#### [Assignment]
What is the number of lines in the data that contain "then"? Nothing besides that number, please.

Dataset excerpts
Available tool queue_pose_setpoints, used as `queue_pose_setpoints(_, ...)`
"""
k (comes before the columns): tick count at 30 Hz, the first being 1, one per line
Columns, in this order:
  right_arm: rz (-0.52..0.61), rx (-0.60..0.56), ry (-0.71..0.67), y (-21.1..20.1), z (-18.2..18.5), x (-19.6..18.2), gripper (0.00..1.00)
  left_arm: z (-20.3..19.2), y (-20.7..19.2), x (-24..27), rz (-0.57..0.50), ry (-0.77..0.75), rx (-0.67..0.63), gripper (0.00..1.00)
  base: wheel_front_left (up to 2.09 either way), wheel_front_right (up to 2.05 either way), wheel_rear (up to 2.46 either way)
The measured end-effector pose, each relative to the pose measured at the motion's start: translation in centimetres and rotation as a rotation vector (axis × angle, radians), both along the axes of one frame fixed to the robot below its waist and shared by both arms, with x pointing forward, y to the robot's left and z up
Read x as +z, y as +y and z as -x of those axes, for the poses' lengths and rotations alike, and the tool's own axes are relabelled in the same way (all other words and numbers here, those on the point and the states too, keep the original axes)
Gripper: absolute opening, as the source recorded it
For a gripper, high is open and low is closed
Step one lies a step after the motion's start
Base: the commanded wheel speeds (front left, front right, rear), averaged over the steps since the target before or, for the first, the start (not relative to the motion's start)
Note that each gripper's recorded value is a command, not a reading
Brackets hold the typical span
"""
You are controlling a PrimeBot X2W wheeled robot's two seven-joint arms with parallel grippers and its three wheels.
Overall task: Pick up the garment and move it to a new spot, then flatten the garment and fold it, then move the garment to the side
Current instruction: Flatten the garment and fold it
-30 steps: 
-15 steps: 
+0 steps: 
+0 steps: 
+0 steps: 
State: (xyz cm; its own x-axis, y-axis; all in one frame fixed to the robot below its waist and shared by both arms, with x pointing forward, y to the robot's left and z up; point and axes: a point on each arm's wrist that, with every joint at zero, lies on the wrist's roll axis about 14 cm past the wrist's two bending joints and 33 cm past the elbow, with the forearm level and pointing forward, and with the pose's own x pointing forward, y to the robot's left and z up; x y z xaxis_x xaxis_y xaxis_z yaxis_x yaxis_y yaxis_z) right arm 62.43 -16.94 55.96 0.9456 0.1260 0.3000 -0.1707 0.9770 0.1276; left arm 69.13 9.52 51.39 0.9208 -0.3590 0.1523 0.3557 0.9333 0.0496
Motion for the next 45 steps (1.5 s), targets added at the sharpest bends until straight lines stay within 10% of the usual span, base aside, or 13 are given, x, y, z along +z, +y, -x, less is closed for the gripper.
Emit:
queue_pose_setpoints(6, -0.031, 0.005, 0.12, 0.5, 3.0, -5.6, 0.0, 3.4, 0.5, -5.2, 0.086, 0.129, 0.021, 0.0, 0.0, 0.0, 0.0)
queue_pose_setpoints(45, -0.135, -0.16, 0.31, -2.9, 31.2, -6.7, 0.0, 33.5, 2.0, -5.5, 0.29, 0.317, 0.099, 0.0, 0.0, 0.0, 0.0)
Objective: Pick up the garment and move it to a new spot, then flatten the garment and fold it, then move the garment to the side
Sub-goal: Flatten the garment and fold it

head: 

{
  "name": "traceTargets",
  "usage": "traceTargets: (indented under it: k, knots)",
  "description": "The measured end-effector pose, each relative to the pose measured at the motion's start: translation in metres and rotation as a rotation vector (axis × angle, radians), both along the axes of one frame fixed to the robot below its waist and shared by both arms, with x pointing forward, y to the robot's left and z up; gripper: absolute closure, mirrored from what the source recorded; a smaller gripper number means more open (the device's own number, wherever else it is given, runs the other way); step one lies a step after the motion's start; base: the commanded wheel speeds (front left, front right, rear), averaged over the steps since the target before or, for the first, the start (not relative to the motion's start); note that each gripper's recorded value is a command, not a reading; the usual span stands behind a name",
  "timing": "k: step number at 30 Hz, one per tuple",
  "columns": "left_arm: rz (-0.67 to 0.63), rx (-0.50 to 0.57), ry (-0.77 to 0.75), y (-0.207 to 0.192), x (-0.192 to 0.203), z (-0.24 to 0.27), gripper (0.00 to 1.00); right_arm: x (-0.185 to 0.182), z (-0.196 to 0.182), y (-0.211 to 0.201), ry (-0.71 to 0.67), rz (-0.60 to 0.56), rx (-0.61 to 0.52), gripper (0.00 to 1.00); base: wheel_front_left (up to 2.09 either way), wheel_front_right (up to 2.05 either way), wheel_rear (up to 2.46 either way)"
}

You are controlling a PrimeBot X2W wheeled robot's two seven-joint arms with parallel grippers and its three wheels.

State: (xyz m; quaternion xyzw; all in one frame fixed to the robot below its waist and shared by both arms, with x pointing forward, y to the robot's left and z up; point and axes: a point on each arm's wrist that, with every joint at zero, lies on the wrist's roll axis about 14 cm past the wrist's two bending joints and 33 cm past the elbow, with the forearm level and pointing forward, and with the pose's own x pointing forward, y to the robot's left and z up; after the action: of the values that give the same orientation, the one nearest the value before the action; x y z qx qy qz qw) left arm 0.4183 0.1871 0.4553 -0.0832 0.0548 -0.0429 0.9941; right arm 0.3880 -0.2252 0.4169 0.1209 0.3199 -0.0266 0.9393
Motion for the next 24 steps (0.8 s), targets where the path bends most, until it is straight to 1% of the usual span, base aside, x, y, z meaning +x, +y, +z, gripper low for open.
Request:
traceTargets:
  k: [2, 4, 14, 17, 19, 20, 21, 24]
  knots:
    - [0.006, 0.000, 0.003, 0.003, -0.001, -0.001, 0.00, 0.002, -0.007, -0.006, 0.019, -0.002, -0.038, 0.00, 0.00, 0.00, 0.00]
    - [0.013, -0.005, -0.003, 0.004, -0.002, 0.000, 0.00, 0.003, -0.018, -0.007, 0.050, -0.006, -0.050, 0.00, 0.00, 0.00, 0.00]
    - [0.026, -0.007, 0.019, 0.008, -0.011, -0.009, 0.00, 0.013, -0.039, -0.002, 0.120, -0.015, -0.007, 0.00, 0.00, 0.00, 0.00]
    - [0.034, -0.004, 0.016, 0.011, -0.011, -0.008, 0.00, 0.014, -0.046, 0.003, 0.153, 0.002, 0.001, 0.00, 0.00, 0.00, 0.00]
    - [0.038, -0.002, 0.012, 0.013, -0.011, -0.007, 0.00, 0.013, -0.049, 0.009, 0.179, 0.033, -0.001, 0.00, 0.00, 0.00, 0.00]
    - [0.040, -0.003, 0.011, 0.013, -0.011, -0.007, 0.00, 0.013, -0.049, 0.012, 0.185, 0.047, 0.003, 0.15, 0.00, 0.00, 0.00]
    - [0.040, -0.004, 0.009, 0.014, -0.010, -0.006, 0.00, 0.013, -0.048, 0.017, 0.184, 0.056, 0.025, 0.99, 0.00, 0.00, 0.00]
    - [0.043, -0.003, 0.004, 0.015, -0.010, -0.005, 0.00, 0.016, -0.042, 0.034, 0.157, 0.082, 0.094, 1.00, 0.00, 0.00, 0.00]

#### [Response to the exercise]
2